How automation and e-invoicing benefit businesses during challenging times

workflows, e-invoicing, automation

The recession caused by COVID-19 will create further financial challenges for Australian businesses. This creates an immediate and urgent need for Australian business owners to reduce costs and improve processes for the future through digital transformation.

For business leaders, navigating successfully through a crisis means focusing not just on short-term survival but on pivoting the business and processes to reduce unnecessary costs, optimise team performance, and be prepared for the long-term future of business. Automation and digitalised processing tools, such as e-invoicing can deliver these benefits and help protect small and medium businesses from the negative effects of a recession.

There are three areas that automation can improve:

1.  Supply chain management
Typically, managing the supply chain involves emailing orders and invoices, and then manually entering the data into systems and spreadsheets. This is the same process for buyers and suppliers and costs both businesses time and money.

Automating these processes makes both companies more efficient. Enterprise resource planning (ERP) and accounting software use electronic data interchange (EDI) to streamline supply chain management. For example, when a buyer’s inventory decreases to a predefined level, its ERP software can automatically raise and send a purchase order through EDI to the supplier’s system. The supplier can then easily action the order by creating and sending the invoice, which will automatically appear in the buyer’s ERP system.

This process can create a faster payment cycle and improve cashflow for suppliers, while giving the buyers the advantage of processing invoices faster and building credibility with suppliers.

2. Accounts payable processes
Automating the exchange of invoices reduces the errors associated with manual data entry, which means companies don’t incur costs to fix these mistakes. In fact, the Australian Taxation Office (ATO) estimates e-invoicing can save up to $21.69 per invoice. Automating some of the checks and verifications across invoices, purchase orders, and deliveries, can also help reduce labour-intensive processes.

This means employees can focus on more valuable tasks, and reduce the time and work needed to crosscheck all the information.

3.  Goods receipting
When businesses are waiting to receive goods from suppliers with no precise knowledge of when the goods will be delivered, they can’t plan ahead effectively. This can create unnecessary costs. Suppliers can send advanced shipping notices (ASNs), with information about what is being sent, how it’s packed, when it will arrive, and more, using EDI. This information lets businesses allocate staff members to process deliveries, making the process of receiving goods much cheaper and more efficient.

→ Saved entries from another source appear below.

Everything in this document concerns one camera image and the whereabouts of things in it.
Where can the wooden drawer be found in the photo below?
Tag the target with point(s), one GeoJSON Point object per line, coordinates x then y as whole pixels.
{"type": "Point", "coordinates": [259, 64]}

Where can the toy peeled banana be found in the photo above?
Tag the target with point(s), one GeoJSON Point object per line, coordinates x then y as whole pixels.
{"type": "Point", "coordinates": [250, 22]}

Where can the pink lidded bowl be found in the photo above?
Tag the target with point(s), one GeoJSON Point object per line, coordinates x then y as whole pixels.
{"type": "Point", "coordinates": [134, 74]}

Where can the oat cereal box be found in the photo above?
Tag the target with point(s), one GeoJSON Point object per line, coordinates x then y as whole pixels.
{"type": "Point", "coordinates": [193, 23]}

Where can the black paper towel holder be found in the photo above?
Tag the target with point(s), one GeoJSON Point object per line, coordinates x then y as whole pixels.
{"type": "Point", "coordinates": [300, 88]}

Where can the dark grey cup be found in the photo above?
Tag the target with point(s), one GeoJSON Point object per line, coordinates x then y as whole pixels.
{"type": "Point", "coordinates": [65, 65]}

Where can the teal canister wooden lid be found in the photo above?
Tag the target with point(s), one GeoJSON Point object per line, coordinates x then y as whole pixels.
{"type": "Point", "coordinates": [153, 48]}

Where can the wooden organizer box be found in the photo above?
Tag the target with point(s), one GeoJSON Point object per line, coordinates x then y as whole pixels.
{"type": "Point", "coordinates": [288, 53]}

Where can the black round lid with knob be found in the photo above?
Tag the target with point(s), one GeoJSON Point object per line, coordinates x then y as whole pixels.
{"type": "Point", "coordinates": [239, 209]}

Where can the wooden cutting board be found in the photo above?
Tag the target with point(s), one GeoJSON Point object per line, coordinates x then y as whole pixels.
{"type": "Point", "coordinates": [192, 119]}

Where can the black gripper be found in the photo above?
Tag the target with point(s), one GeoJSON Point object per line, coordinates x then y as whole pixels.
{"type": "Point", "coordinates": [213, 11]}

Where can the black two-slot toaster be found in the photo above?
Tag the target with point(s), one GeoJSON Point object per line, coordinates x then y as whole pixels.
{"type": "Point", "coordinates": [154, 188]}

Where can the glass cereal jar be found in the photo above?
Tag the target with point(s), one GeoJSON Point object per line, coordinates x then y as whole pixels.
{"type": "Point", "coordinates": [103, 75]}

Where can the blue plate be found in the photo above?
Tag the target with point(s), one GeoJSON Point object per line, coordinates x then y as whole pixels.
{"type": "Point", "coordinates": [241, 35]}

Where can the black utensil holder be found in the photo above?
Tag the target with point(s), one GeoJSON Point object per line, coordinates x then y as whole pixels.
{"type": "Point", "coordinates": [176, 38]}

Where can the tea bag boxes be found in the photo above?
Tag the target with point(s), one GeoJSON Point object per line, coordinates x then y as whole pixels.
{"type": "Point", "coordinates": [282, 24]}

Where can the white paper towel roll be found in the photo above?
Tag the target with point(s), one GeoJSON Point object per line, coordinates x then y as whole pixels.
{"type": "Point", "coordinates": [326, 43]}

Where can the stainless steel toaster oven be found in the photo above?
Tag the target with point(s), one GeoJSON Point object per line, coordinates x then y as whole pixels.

E-invoicing offers businesses another avenue to reduce costs. E-invoicing means invoices can be shared directly between buyers’ and suppliers’ software. This delivers significant benefits such as:

  • Reducing the labour required to send invoices, letting employees get on with more important tasks.
  • Improving the invoicing process through streamlined preparation and issuing of invoices.
  • Increasing cashflow for suppliers, letting buyers make faster payments, which can also provide them with discounts from suppliers for early payments.

Being smart about investments and company spending will be the key to businesses surviving in an unstable operating environment. Automation technology is an important factor for business success and will be pivotal in businesses overcoming challenging times. E-invoicing is a good place to start because it delivers strong visibility and control, both of which are essential to running a sustainable business that remains viable in the long term. Businesses should work with an e-invoicing supplier with a strong reputation and robust offering to ensure they can fully leverage the technology.